My church last year underwent what for us was a major project -- building a "fishing village" in Haiti. This was inspired by Matthew 25:31-46: a portion of which -- "I tell you the truth, whatever you did for one of the least of these brothers of mine, you did for me." (vs. 40) So, by using the Bible to guide our thoughts, goals and missions to serve our fellow man, these efforts were unbiblical? Should I adopt an "I believe, I'm saved, that's good enough for me" attitude? Or should I reach out, extend a helping hand, and share God's love. Last week's sermon held this quote from Rev. Tony Campolo: "We dare not talk about the love that was expressed on Calvary unless people feel that love coming from us in acts of compassion." I'll finish this thought in just a moment...
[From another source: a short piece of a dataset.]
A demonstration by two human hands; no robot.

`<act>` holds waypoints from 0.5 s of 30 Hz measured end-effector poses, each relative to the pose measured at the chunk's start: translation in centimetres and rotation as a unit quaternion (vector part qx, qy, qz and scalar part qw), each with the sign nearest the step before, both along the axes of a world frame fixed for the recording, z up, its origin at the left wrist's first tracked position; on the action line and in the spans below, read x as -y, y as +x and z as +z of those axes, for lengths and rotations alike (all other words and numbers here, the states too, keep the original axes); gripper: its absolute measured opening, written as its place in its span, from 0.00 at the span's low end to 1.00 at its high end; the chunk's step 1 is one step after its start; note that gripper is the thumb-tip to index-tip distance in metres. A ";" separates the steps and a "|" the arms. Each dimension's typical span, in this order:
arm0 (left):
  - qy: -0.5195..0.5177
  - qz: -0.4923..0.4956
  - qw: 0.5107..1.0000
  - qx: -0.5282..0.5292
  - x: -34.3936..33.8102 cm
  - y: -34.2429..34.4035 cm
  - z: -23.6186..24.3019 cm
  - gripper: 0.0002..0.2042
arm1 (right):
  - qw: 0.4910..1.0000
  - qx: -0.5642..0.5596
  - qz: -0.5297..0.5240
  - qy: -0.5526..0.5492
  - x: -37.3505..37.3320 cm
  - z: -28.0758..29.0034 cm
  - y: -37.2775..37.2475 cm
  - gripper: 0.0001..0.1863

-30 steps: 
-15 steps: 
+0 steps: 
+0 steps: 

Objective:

Luther proclaimed a liberating message "that society need not be run by the Church in order to be ruled by God," according to the late William Lazareth, a former Lutheran bishop of New York. Yet too many Protestants have a hard time grasping the breathtaking implication of this insight.
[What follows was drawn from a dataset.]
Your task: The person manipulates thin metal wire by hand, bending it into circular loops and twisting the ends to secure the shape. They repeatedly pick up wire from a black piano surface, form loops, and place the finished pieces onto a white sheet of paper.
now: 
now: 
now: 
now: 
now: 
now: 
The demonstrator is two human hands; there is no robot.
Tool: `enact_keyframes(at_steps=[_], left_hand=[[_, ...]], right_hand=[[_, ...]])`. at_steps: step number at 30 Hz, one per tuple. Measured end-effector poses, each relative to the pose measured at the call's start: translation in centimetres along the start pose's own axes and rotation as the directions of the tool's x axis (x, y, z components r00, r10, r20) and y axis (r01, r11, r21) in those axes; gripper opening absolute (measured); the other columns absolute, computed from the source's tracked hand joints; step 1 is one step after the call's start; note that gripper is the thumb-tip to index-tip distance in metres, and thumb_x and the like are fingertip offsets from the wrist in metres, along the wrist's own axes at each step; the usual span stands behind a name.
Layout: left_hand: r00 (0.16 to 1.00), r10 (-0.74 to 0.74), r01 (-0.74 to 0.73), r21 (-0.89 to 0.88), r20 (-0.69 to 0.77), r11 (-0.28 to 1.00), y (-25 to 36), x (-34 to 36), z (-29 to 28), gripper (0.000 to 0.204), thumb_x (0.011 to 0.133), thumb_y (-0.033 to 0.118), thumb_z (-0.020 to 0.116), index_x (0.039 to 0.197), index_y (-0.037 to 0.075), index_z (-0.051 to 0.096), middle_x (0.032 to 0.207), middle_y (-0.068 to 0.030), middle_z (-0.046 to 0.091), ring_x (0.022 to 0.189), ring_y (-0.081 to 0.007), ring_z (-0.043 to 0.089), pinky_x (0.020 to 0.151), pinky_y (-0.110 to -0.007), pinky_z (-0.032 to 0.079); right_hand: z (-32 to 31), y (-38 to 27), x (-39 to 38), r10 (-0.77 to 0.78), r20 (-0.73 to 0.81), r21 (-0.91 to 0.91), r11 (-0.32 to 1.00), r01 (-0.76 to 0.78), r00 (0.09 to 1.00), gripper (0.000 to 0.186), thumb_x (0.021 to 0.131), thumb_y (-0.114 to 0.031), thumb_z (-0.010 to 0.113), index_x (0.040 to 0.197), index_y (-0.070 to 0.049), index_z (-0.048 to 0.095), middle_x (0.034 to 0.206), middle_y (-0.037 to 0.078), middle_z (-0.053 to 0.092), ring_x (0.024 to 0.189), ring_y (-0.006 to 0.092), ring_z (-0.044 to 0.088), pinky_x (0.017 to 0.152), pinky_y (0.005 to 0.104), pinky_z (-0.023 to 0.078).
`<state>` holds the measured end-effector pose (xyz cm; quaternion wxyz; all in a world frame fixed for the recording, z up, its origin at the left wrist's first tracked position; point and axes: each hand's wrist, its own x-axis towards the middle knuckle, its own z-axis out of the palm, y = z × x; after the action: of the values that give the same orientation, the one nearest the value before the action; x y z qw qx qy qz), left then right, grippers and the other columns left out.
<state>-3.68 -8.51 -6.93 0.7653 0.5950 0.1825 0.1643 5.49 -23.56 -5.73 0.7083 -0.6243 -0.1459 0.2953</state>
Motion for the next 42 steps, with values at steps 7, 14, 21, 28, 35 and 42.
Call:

To be sure, it would be desirable if more people turned to the Bible more often for everyday guidance. But the Gospel has nothing to say about traffic rules, illegal immigration, the price of gasoline, or the Iraq war.

Oops. The 11th commandment? "Thou shalt not run red lights, nor photograph any driver who runs a red light"? "Thou shalt have a green card?" I'll ask my pastor this Sunday, but I don't think that Jesus ever got around to writing the Driver's License Manual. But it gets a little bit more serious once you start talking about wars, though. Here, we're talking about justified homicide writ large. Here we're talking about preservation of liberty, free will. And in some cases (World War II for starters) we're talking about good vs. evil. "All it takes for evil to flourish is for good men to do nothing." (I wish I remembered who said that...) And how do good men find out what to respond to, which fights to fight, and how to fight them?
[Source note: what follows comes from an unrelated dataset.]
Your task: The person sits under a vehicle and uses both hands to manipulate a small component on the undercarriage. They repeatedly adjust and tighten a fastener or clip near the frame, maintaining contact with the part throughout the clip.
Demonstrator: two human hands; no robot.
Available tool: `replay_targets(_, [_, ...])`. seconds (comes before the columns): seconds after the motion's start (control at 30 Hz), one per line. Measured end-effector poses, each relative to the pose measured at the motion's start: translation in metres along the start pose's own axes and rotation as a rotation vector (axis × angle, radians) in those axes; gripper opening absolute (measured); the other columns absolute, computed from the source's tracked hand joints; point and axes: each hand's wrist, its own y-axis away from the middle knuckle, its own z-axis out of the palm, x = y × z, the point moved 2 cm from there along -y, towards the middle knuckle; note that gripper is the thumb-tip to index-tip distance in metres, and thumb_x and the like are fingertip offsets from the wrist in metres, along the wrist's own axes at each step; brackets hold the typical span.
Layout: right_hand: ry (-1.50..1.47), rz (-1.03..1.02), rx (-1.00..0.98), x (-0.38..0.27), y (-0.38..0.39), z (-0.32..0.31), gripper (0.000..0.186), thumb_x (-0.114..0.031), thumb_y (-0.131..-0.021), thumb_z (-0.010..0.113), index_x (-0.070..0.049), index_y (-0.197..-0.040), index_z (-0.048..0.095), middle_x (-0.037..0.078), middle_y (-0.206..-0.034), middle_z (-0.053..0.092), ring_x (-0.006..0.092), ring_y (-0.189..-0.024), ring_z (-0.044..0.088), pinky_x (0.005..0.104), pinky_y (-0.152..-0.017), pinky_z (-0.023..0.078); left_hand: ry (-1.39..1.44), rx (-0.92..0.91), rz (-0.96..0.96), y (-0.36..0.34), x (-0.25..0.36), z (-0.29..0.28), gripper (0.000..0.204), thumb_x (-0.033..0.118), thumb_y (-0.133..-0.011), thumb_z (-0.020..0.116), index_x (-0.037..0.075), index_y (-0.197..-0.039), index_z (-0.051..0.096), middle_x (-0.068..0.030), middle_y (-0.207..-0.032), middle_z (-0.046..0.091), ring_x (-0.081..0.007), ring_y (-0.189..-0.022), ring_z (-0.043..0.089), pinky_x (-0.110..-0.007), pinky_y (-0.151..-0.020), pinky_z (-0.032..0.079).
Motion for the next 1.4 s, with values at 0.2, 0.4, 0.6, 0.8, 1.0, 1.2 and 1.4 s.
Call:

The Gospel – the good news of salvation through Christ – is the Christians' highest good. Thus it is difficult to fathom why so many of them insist on exposing this magnificent treasure to public derision by using it for the wrong purpose. The Gospel can illume the believer's reason in his secular pursuits but is not meant to be a script for them.

Now we're getting close to agreement here.

Half a millennium after Luther nailed his 95 theses to the door of the Castle Church of Wittenberg, it makes sense to ponder his down-to-earth comment that in politics, as in all other aspects of secular life, Christians must act reasonably according to natural law. The Gospel has freed them to do just that; it must not be perverted into a weapon to be slapped around other people's heads.

• Uwe Siemon-Netto, a former religion editor for United Press International, is director of the Center for Lutheran Theology and Public Life in St. Louis. This essay was adapted from a longer version originally published by Christianity Today.

I'm going to have to read the whole version and educate myself a bit better before digging my grave any deeper. But what do you think?